Average Earth Temperatures
This
is a graph of average earth temperatures from the last 500 million years to the
present. We drew the horizontal red line at a temperature level of RFC 8.5, the
IPCC’s estimate of the worst global warming case, if no policies are enacted
and population continues to grow. At current average levels of global warming
(1.2 C° versus an extreme
2.5 C° above the
pre-industrial level) there are already many developing problems with the
weather on all six continents. On this Creative Commons graph, whose data get
more accurate moving to the present day, we have placed the approximate first
appearances of:
· Dinosaurs
· Mammals
· Grasses
· Humans
· Written Culture
(Mesopotamian Cuneiform)
A
climate scientist noted that at elevated temperatures, life on earth will be
fine; but will humans? The first dinosaurs, mammals and grasses developed in
temperatures way in excess of current levels. In contrast,
the first humans developed during relatively temperate times, which descended
into a second ice age. From the above, what is the main requirement of culture?
What keeps everyone from becoming hunter-gatherers or cave dwellers? What does
this graph say to you; this picture
of Iraq?
__
Solutions
to the climate crisis do exist, in the forms of both technological change and
social organization.
An
excellent Bloomberg 7/28/23 article
notes: “The biggest success of the energy transition has come about because of
a simple rule: Make a lot of anything, and it gets easier to make even more at
cheaper prices.” Until the last few years, clean-energy alternatives were too
expensive to compete with fossil fuels. Today solar power costs just 11% of
what it did in 2009. Offshore wind and battery prices fell 74% and 84%
respectively, from 2012 to 2022, BloombergNEF data
shows. “Those plummeting costs (but not permit delays) have pushed global power
prices down to much that dirty fuels no longer make economic sense…There needs
to be a concerted effort to look also at storage solutions.”
But
there is a problem. It is the same problem that many stock market investors
encounter…short time horizons. According
to a Bloomberg 7/26/23 article, “(there are)…growing doubts on the UK’s
commitment to the carbon net-zero target of 2050. Higher borrowing costs and a
cost-of-living crisis are pressuring political parties to consider watering
down climate policies that may burden consumers ahead of a general election due
before the end of January 2025. Prime Minister Rishi Sunak said earlier this
week he would delay or abandon environment policies if they led to direct costs
to consumers…” The 7/28/23 Bloomberg article published an estimate that the cost
of capital investment to give the world a chance of staying within 1.5 C° by mid-century is a
“head-spinning: $196 trillion.” In contrast, the world economy’s 2022 GDP was
around $105 trillion. To tie things together, if you worry about the next
generation’s vocation or its SAT scores, you must also worry about the average
earth temperature.
Government
will have to arrange market forces to advantage environmental investment. It
took FDR several years to build the public support for the U.S. to enter WW II.
*
This article started out as a presentation of an
interesting result. It turned out to be more timely.

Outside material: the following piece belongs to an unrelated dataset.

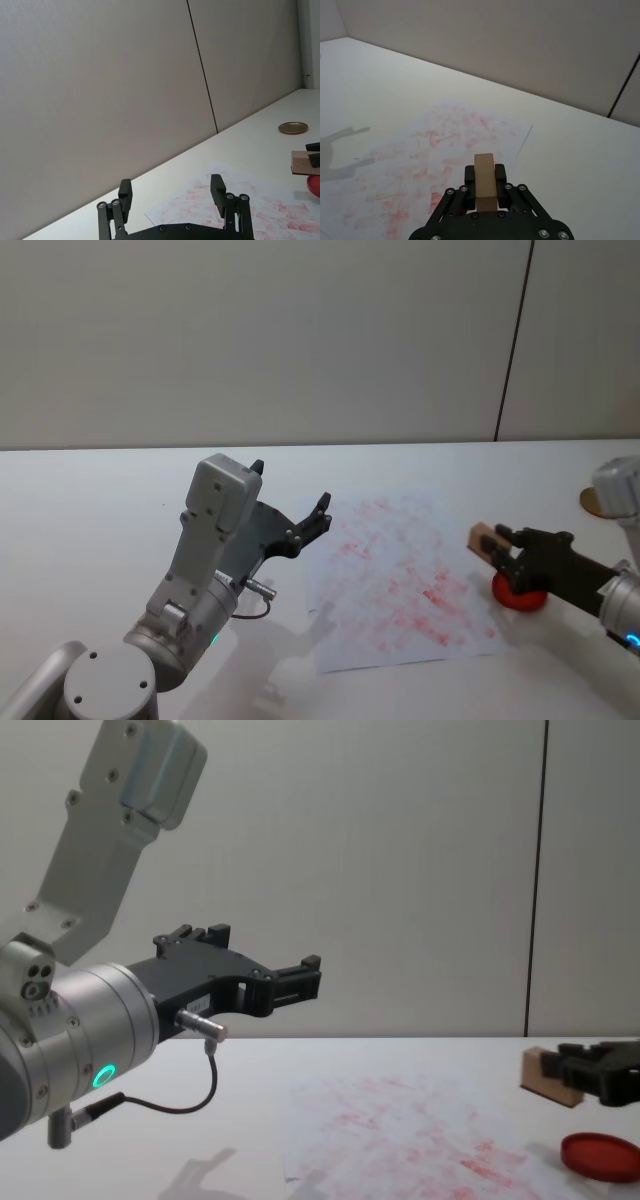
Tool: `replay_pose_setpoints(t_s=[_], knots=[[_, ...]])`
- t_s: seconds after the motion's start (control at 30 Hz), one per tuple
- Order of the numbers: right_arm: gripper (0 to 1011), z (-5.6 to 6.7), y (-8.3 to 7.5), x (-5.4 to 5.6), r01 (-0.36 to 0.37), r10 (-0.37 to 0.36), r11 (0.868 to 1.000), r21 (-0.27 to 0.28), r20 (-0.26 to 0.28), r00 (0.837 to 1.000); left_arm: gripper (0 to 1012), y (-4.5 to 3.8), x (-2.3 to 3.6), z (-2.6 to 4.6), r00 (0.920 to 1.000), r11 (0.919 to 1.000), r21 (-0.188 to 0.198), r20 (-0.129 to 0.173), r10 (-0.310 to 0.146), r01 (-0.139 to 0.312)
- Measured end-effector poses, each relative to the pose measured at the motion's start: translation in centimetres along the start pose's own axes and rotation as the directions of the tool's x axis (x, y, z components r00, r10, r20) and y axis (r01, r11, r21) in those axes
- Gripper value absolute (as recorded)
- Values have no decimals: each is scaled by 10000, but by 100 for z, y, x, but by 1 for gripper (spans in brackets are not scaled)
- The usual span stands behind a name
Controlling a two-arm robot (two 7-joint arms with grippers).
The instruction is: Use the one hand to pick up the stamp and affix it onto the A4 paper.
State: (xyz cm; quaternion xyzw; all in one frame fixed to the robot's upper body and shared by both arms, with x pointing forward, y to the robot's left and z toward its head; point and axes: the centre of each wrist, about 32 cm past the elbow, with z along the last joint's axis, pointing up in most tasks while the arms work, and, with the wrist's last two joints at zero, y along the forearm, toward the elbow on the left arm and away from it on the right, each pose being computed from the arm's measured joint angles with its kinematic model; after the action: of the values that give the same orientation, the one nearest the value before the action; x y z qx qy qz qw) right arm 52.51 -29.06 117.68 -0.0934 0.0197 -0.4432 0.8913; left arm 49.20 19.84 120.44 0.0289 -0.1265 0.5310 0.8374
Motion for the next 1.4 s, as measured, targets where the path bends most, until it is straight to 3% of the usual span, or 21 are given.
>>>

The Guardian (U.K.) 7/25/23
“The results makes it crystal clear
human-caused
global
heating (note the choice of words) is already
destroying lives and livelihoods across the world,
making the
need to cut emissions more urgent….
‘There is a rapidly closing window of opportunity to
secure a
livable and sustainable future for all.’”
Incipe currere!
*
8/3/23 Akshat Rathi, Bloomberg reporter and PhD in organic chemistry from Oxford
was interviewing Kim Robinson, author of the noted sci-fi novel, “The Ministry
for the Future.” The interviewee asked the interviewer, whether things were
getting better. The answer was, “yes.” “I’ve been a climate journalist for
seven years now…every year has been a completely different year…either the
subject is so vast that it does just take that much time…(or-inclusive) the
world in that period has done so much. That we have gone from a world where
temperatures of 5 to 6 degrees Celsius, were completely within the realm of
possibility by the end of the century…Now we are looking at 3 degrees Celsius
which is a pretty bad scenario, but that is not the dystopia that (could have occurred)…the direction is better than it was a few years
ago.” The above motto is still a very good idea.